Task to carry out = Here are some records. Repeat them all exactly.
Provided records: Begin
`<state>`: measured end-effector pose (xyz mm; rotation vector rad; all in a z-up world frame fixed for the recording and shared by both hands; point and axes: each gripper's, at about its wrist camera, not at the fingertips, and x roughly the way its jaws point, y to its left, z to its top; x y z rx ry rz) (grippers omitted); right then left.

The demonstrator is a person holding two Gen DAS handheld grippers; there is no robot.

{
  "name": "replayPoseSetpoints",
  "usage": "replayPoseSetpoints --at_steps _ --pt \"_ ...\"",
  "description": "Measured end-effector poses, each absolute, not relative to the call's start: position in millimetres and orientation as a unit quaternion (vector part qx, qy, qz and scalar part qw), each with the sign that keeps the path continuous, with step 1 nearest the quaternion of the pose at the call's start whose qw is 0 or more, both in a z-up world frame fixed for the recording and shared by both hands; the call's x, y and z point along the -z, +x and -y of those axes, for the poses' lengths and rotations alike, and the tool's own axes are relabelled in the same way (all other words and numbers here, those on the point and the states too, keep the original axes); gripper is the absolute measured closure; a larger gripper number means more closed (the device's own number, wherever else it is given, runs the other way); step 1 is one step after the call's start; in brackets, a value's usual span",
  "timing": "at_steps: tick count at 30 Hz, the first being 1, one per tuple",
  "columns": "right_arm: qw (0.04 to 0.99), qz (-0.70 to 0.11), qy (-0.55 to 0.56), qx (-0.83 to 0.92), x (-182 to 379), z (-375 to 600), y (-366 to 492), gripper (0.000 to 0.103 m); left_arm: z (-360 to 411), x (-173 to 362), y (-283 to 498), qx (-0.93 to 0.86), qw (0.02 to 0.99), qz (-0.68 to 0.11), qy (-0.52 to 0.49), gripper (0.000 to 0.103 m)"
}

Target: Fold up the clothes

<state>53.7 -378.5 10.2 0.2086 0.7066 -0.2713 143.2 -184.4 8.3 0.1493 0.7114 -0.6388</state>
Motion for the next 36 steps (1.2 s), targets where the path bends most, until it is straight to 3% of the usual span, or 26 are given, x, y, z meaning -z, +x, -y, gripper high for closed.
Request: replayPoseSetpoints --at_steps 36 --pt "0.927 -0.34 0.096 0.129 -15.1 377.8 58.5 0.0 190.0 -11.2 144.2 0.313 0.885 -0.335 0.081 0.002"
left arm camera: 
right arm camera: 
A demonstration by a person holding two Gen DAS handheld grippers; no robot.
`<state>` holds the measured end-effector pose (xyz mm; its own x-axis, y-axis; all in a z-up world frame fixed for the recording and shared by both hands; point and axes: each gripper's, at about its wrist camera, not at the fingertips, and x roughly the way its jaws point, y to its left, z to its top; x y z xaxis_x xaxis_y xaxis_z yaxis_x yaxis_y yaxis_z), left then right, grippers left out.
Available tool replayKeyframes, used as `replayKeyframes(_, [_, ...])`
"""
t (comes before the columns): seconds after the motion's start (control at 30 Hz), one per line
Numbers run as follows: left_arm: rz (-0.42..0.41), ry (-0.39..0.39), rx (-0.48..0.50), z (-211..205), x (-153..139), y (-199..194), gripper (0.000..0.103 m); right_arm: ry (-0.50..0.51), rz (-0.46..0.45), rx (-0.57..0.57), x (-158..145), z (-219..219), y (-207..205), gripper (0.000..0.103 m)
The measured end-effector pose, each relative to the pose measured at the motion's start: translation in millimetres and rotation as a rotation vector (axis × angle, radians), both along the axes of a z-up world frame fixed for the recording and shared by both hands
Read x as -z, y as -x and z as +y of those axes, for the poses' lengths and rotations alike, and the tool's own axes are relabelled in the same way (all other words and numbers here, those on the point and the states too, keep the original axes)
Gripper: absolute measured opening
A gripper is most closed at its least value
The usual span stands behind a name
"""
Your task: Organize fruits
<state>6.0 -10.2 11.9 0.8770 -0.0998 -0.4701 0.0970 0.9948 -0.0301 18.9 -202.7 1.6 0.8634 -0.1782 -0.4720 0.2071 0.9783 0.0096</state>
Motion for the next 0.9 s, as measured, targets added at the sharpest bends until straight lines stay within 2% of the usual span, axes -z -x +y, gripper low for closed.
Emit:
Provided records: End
Solution for this exercise =
`<state>`: measured end-effector pose (xyz mm; rotation vector rad; all in a z-up world frame fixed for the recording and shared by both hands; point and axes: each gripper's, at about its wrist camera, not at the fingertips, and x roughly the way its jaws point, y to its left, z to its top; x y z rx ry rz) (grippers omitted); right then left.

The demonstrator is a person holding two Gen DAS handheld grippers; there is no robot.

{
  "name": "replayPoseSetpoints",
  "usage": "replayPoseSetpoints --at_steps _ --pt \"_ ...\"",
  "description": "Measured end-effector poses, each absolute, not relative to the call's start: position in millimetres and orientation as a unit quaternion (vector part qx, qy, qz and scalar part qw), each with the sign that keeps the path continuous, with step 1 nearest the quaternion of the pose at the call's start whose qw is 0 or more, both in a z-up world frame fixed for the recording and shared by both hands; the call's x, y and z point along the -z, +x and -y of those axes, for the poses' lengths and rotations alike, and the tool's own axes are relabelled in the same way (all other words and numbers here, those on the point and the states too, keep the original axes); gripper is the absolute measured closure; a larger gripper number means more closed (the device's own number, wherever else it is given, runs the other way); step 1 is one step after the call's start; in brackets, a value's usual span",
  "timing": "at_steps: tick count at 30 Hz, the first being 1, one per tuple",
  "columns": "right_arm: qw (0.04 to 0.99), qz (-0.70 to 0.11), qy (-0.55 to 0.56), qx (-0.83 to 0.92), x (-182 to 379), z (-375 to 600), y (-366 to 492), gripper (0.000 to 0.103 m); left_arm: z (-360 to 411), x (-173 to 362), y (-283 to 498), qx (-0.93 to 0.86), qw (0.02 to 0.99), qz (-0.68 to 0.11), qy (-0.52 to 0.49), gripper (0.000 to 0.103 m)"
}

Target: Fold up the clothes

<state>53.7 -378.5 10.2 0.2086 0.7066 -0.2713 143.2 -184.4 8.3 0.1493 0.7114 -0.6388</state>
Motion for the next 36 steps (1.2 s), targets where the path bends most, until it is straight to 3% of the usual span, or 26 are given, x, y, z meaning -z, +x, -y, gripper high for closed.
Request: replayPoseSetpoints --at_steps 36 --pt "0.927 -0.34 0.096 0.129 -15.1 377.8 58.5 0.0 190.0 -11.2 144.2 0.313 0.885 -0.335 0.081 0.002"
left arm camera: 
right arm camera: 
A demonstration by a person holding two Gen DAS handheld grippers; no robot.
`<state>` holds the measured end-effector pose (xyz mm; its own x-axis, y-axis; all in a z-up world frame fixed for the recording and shared by both hands; point and axes: each gripper's, at about its wrist camera, not at the fingertips, and x roughly the way its jaws point, y to its left, z to its top; x y z xaxis_x xaxis_y xaxis_z yaxis_x yaxis_y yaxis_z), left then right, grippers left out.
Available tool replayKeyframes, used as `replayKeyframes(_, [_, ...])`
"""
t (comes before the columns): seconds after the motion's start (control at 30 Hz), one per line
Numbers run as follows: left_arm: rz (-0.42..0.41), ry (-0.39..0.39), rx (-0.48..0.50), z (-211..205), x (-153..139), y (-199..194), gripper (0.000..0.103 m); right_arm: ry (-0.50..0.51), rz (-0.46..0.45), rx (-0.57..0.57), x (-158..145), z (-219..219), y (-207..205), gripper (0.000..0.103 m)
The measured end-effector pose, each relative to the pose measured at the motion's start: translation in millimetres and rotation as a rotation vector (axis × angle, radians), both along the axes of a z-up world frame fixed for the recording and shared by both hands
Read x as -z, y as -x and z as +y of those axes, for the poses' lengths and rotations alike, and the tool's own axes are relabelled in the same way (all other words and numbers here, those on the point and the states too, keep the original axes)
Gripper: absolute measured opening
A gripper is most closed at its least value
The usual span stands behind a name
"""
Your task: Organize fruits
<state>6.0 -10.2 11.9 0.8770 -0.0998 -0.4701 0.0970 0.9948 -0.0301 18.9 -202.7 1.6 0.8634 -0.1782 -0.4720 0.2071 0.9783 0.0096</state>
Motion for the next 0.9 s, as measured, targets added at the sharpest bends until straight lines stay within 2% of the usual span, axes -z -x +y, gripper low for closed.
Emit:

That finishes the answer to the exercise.